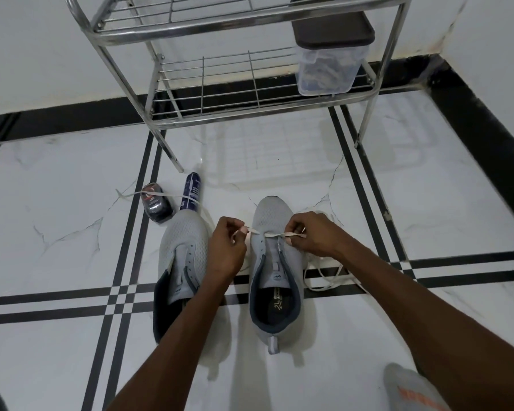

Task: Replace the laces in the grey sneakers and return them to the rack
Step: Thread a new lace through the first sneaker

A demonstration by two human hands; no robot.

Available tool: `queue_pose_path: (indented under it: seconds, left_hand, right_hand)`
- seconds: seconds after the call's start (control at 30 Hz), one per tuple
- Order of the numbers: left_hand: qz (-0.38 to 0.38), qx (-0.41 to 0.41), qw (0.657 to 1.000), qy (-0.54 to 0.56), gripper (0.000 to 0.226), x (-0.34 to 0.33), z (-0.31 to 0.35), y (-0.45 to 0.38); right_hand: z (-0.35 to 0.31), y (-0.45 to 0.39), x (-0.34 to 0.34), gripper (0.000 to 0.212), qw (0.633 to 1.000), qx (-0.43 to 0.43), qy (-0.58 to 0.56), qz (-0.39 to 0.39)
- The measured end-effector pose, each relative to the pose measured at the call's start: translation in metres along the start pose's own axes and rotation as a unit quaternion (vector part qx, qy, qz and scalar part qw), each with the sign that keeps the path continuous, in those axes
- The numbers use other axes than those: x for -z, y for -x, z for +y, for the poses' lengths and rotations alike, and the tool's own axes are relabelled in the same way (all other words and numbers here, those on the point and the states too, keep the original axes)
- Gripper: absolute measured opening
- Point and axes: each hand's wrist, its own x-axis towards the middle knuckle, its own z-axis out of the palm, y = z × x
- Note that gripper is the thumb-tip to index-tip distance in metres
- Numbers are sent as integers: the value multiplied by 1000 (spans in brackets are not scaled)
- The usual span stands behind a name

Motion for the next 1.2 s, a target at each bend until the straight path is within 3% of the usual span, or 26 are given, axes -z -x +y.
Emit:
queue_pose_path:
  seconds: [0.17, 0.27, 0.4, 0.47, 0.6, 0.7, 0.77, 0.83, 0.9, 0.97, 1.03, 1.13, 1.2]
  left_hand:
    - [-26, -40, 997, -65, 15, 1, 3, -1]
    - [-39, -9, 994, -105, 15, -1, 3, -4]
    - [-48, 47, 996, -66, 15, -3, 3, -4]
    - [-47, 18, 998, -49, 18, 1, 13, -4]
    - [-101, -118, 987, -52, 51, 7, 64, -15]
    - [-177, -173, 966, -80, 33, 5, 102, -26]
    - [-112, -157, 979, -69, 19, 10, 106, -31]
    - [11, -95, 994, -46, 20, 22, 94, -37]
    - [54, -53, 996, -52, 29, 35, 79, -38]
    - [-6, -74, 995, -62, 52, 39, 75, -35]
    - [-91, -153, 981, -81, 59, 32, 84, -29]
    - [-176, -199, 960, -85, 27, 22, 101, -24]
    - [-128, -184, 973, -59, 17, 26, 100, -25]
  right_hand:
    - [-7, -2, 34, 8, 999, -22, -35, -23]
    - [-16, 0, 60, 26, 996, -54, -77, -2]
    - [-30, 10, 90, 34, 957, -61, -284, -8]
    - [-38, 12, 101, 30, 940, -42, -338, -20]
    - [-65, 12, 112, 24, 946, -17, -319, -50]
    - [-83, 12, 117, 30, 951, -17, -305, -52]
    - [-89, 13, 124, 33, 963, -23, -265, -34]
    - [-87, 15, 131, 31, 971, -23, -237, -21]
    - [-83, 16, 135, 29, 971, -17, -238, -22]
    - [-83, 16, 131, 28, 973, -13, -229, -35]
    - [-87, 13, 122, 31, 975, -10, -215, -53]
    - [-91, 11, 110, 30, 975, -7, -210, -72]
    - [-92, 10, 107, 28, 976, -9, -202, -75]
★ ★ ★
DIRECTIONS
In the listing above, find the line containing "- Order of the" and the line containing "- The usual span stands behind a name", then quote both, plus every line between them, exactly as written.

OUTPUT OF THE TASK
- Order of the numbers: left_hand: qz (-0.38 to 0.38), qx (-0.41 to 0.41), qw (0.657 to 1.000), qy (-0.54 to 0.56), gripper (0.000 to 0.226), x (-0.34 to 0.33), z (-0.31 to 0.35), y (-0.45 to 0.38); right_hand: z (-0.35 to 0.31), y (-0.45 to 0.39), x (-0.34 to 0.34), gripper (0.000 to 0.212), qw (0.633 to 1.000), qx (-0.43 to 0.43), qy (-0.58 to 0.56), qz (-0.39 to 0.39)
- The measured end-effector pose, each relative to the pose measured at the call's start: translation in metres along the start pose's own axes and rotation as a unit quaternion (vector part qx, qy, qz and scalar part qw), each with the sign that keeps the path continuous, in those axes
- The numbers use other axes than those: x for -z, y for -x, z for +y, for the poses' lengths and rotations alike, and the tool's own axes are relabelled in the same way (all other words and numbers here, those on the point and the states too, keep the original axes)
- Gripper: absolute measured opening
- Point and axes: each hand's wrist, its own x-axis towards the middle knuckle, its own z-axis out of the palm, y = z × x
- Note that gripper is the thumb-tip to index-tip distance in metres
- Numbers are sent as integers: the value multiplied by 1000 (spans in brackets are not scaled)
- The usual span stands behind a name

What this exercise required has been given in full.